(Bloomberg) -- Inflation remained subdued in Canada as the nation’s economy emerges from the aftermath of the pandemic.
The consumer price index rose 0.1% in August from the same month a year earlier, Statistics Canada reported Wednesday from Ottawa. That’s unchanged from July, but missed the median economist forecast for a 0.4% annual gain. Excluding gasoline, inflation was just 0.6%.
The sharp slowdown in inflation -- which had been running just above 2% before the pandemic hit -- mostly reflects weaker gasoline prices but also a reluctance by companies to raise prices. A lack of pressure on prices is giving the Bank of Canada license to keep interest rates at historic low levels in order to stoke growth.
“With little in the way of inflation, the Bank of Canada has no reason to change its communication that interest rates will remain low for an extended period,” James Marple, a senior economist at Toronto-Dominion Bank, said in a report.
Policy makers have cautioned a full economic recovery is a long way off and that inflation is likely to remain below the central banks 2% target over the next two years.
Core inflation readings -- often seen as a better measure of underlying price pressure -- have been running hotter than the headline measure, with the average of the three measures at 1.7% in August. But few economists see any threat of that moving higher.

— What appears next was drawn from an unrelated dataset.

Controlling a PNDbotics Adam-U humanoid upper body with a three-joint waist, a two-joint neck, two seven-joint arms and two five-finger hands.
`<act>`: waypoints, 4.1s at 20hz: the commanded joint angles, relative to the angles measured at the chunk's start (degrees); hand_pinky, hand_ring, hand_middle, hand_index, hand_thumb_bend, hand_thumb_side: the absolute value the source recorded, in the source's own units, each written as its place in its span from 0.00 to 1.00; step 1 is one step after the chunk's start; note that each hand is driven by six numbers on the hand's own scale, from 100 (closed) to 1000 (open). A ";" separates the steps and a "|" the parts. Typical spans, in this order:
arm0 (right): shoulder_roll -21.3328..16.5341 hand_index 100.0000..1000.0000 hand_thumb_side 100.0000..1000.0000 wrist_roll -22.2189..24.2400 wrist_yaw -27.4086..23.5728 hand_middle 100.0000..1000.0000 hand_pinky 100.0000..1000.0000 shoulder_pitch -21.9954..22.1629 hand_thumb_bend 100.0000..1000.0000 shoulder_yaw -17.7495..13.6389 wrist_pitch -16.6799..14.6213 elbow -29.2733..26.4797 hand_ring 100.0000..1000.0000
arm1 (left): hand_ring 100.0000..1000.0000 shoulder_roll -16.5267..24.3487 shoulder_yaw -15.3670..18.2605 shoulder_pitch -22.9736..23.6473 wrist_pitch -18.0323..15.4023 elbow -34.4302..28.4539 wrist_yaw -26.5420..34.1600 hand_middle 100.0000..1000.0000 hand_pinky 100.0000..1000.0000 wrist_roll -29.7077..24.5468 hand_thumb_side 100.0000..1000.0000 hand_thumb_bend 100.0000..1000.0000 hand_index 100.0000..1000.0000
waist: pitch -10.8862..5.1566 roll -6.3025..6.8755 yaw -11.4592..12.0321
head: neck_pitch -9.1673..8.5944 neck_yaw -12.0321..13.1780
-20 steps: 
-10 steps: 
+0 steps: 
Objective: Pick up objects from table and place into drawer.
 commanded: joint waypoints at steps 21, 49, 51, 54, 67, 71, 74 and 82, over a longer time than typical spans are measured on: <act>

The core rate “is still far enough from the central bank’s target to keep policy makers more concerned about disinflationary pressures, particularly with the unemployment rate still historically high,” CIBC economist Royce Mendes said in a report to investors.
Not all sectors are showing anemic price growth. Costs for personal care services rose 7.2% in August from a year earlier. The statistics agency cited higher prices for haircuts as salons passed on the cost of Covid-19 safety measures. Jewelry costs also saw strong gains due to the record-high prices for gold.
On the down side, the collapse in demand for travel and recreation has led to a drop in prices in these categories. Airlines continued to offer discounts to encourage travel, prompting a 16% drop in ticket prices from a year ago.